Source data:
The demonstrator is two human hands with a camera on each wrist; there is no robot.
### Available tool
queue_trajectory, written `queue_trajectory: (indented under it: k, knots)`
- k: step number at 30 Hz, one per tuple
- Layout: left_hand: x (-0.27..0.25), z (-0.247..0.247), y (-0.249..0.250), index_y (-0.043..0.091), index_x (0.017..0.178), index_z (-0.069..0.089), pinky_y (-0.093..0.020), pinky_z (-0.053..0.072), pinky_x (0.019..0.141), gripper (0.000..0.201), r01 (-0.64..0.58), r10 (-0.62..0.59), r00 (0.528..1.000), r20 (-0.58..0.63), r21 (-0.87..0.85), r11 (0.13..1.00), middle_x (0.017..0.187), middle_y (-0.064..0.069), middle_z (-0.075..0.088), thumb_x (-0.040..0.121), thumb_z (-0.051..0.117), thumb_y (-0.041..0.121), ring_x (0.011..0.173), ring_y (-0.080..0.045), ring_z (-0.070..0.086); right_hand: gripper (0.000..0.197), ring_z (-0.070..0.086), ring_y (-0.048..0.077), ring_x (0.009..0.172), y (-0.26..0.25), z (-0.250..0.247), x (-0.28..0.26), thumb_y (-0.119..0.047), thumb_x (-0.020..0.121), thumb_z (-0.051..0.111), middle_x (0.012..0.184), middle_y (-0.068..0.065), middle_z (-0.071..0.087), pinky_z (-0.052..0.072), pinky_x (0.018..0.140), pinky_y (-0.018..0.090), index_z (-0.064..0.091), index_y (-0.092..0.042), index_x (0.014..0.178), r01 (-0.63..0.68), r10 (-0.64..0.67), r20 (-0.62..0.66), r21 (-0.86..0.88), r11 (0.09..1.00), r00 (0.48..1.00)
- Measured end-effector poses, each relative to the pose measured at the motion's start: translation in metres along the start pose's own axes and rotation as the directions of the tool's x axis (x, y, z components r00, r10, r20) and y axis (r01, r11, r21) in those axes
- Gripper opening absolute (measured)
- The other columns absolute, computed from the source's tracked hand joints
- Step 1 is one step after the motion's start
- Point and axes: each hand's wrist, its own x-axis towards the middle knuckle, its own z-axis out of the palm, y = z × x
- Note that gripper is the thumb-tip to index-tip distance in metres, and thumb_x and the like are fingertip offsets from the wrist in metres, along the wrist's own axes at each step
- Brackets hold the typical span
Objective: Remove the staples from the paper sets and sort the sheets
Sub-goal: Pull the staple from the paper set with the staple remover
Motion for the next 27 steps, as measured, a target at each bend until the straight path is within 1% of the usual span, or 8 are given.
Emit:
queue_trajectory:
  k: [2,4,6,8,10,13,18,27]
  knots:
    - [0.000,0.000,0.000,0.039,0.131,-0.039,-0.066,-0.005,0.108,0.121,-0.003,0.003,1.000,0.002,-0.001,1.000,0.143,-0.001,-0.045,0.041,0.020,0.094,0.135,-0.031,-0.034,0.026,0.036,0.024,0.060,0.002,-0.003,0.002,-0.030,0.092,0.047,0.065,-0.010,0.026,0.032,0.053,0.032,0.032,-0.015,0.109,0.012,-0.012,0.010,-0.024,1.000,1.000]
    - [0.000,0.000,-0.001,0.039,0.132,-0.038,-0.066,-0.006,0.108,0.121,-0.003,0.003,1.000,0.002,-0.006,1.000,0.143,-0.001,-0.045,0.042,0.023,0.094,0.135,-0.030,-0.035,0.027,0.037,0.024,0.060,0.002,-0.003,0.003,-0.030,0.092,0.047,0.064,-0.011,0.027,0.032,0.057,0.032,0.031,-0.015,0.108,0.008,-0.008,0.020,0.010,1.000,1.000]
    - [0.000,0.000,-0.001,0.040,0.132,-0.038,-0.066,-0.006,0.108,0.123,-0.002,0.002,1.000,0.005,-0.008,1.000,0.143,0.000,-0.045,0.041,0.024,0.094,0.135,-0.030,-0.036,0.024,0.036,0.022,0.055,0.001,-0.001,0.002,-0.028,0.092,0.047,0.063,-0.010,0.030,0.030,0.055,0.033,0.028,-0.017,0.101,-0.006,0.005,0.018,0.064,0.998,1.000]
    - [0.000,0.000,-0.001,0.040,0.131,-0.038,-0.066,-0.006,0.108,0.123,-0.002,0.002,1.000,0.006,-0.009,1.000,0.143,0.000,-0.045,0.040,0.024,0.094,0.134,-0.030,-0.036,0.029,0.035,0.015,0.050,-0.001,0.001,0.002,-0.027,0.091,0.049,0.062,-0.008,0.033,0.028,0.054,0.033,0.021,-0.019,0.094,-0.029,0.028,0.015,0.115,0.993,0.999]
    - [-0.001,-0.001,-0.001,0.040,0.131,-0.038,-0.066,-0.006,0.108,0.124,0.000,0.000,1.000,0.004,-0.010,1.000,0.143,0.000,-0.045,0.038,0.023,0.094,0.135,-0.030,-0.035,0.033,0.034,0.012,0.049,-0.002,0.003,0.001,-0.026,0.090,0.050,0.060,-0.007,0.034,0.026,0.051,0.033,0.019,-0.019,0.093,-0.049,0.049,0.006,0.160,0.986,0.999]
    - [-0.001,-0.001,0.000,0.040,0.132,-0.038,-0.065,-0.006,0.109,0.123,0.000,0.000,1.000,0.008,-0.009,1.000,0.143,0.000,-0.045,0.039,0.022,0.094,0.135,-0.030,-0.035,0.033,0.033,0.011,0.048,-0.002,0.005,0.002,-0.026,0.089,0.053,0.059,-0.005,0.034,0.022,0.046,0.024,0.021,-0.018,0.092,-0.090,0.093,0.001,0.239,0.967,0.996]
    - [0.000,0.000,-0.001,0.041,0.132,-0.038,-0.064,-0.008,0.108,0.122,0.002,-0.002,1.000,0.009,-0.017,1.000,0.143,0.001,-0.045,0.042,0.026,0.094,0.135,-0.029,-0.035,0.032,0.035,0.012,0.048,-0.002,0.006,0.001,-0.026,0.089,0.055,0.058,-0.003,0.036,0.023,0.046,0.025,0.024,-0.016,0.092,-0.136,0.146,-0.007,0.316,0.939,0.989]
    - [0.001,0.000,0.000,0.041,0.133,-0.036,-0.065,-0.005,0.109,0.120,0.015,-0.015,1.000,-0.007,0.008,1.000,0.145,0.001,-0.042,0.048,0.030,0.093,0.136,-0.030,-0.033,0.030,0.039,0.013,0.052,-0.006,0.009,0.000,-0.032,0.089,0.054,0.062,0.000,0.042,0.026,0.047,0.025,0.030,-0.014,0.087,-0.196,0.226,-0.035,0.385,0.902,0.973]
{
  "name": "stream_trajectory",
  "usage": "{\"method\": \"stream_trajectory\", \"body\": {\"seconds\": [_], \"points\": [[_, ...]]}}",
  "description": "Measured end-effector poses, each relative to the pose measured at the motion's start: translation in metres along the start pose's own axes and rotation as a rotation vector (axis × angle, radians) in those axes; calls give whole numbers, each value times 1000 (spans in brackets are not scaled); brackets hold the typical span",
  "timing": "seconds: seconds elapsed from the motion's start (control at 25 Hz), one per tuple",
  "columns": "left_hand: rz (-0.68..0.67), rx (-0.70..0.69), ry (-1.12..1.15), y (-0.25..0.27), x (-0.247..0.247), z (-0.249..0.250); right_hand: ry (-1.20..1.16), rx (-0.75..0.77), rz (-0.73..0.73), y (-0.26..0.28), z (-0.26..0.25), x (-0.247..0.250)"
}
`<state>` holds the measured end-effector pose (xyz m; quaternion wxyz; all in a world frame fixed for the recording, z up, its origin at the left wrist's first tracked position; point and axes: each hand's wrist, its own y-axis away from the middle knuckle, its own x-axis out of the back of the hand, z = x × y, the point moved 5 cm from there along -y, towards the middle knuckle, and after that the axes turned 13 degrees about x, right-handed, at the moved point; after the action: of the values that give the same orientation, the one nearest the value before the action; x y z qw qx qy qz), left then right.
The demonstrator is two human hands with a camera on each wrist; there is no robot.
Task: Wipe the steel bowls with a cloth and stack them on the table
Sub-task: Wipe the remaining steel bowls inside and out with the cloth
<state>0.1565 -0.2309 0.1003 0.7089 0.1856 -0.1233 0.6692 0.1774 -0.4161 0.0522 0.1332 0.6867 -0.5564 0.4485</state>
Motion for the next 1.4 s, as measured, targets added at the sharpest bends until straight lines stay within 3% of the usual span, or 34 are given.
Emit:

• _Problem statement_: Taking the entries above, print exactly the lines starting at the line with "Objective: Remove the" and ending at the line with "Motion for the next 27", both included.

• _Response area_:
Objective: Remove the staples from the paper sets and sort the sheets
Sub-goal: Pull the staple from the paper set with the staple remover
Motion for the next 27 steps, as measured, a target at each bend until the straight path is within 1% of the usual span, or 8 are given.

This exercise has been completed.